§ Exercise details:
The answer must be every line from the listing that holds the string "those".
____________________
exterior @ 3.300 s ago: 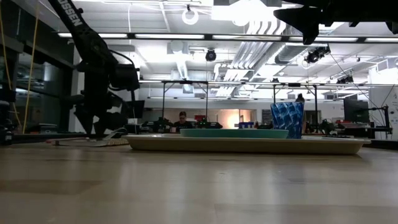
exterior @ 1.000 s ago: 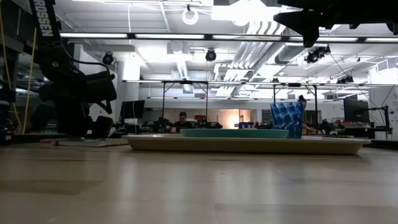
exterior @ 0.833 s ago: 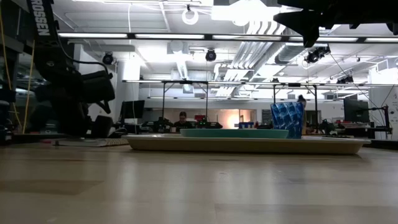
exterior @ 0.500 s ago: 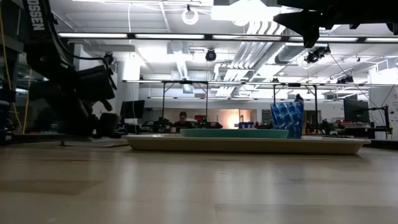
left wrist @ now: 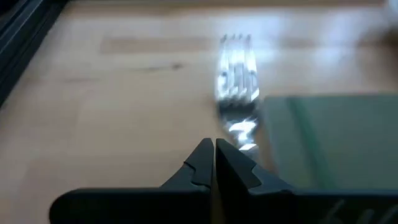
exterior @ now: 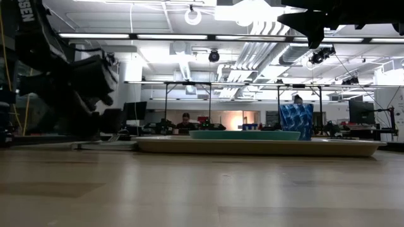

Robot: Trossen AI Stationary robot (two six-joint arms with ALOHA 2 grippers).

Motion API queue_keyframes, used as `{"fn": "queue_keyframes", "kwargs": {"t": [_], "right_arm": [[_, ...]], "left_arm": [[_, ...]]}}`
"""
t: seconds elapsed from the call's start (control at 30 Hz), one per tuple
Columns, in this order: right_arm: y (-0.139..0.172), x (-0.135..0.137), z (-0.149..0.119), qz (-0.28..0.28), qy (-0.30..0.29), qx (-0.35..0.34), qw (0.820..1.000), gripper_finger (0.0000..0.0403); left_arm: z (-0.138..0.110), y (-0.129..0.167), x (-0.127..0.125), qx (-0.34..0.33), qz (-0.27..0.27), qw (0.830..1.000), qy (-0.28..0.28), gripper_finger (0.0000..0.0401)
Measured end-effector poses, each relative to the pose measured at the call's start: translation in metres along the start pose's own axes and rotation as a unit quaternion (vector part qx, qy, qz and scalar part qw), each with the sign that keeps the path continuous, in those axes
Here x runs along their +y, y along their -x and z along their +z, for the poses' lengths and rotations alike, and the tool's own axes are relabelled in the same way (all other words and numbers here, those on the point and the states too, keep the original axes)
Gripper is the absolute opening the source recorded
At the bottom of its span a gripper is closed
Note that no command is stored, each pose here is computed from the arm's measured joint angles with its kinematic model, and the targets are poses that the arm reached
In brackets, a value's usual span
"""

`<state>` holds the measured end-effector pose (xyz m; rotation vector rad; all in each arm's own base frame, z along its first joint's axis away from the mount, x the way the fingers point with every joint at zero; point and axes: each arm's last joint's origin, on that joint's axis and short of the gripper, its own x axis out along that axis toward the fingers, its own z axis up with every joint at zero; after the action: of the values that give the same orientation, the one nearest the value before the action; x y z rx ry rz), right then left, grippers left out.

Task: Pick and place plate/cup/fork/spoon on tray
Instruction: Put the pink fork on the gray table tray to the left of the light blue plate

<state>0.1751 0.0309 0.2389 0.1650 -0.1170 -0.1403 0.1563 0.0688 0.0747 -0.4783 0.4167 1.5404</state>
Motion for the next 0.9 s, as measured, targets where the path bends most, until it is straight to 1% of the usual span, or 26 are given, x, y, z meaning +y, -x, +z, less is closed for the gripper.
{"fn": "queue_keyframes", "kwargs": {"t": [0.07, 0.17, 0.27, 0.33, 0.4, 0.47, 0.53, 0.73, 0.8, 0.9], "right_arm": [[0.000, 0.000, 0.000, 0.000, 0.000, 0.000, 1.000, 0.0193], [0.000, 0.000, 0.000, 0.000, 0.000, 0.000, 1.000, 0.0193], [0.000, 0.000, 0.000, 0.000, 0.000, 0.000, 1.000, 0.0193], [0.000, 0.000, 0.000, 0.000, 0.000, 0.000, 1.000, 0.0193], [0.000, 0.000, 0.000, 0.000, 0.000, 0.000, 1.000, 0.0193], [0.000, 0.000, 0.000, 0.000, 0.000, 0.000, 1.000, 0.0193], [0.000, 0.000, 0.000, 0.000, 0.000, 0.000, 1.000, 0.0193], [0.000, 0.000, 0.000, 0.000, 0.000, 0.000, 1.000, 0.0193], [0.000, 0.000, 0.000, 0.000, 0.000, 0.000, 1.000, 0.0193], [0.000, 0.000, 0.000, 0.000, 0.001, 0.001, 1.000, 0.0193]], "left_arm": [[0.010, 0.000, -0.004, -0.005, -0.005, 1.000, -0.005, 0.0000], [0.026, -0.003, -0.010, 0.002, -0.010, 0.999, -0.032, 0.0000], [0.043, -0.006, -0.017, 0.022, -0.037, 0.996, -0.075, 0.0000], [0.055, -0.009, -0.020, 0.041, -0.064, 0.992, -0.104, 0.0000], [0.067, -0.013, -0.022, 0.063, -0.087, 0.988, -0.107, 0.0002], [0.078, -0.018, -0.021, 0.090, -0.094, 0.987, -0.098, 0.0008], [0.088, -0.022, -0.020, 0.117, -0.093, 0.984, -0.096, 0.0018], [0.108, -0.023, -0.016, 0.189, -0.061, 0.974, -0.111, 0.0064], [0.109, -0.021, -0.015, 0.209, -0.058, 0.968, -0.122, 0.0083], [0.105, -0.017, -0.015, 0.242, -0.069, 0.960, -0.126, 0.0110]]}}
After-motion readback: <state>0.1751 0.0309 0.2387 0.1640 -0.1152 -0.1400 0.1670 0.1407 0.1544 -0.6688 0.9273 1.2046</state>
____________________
§ Output for this task:
Measured end-effector poses, each relative to the pose measured at the call's start: translation in metres along the start pose's own axes and rotation as a unit quaternion (vector part qx, qy, qz and scalar part qw), each with the sign that keeps the path continuous, in those axes
Here x runs along their +y, y along their -x and z along their +z, for the poses' lengths and rotations alike, and the tool's own axes are relabelled in the same way (all other words and numbers here, those on the point and the states too, keep the original axes)

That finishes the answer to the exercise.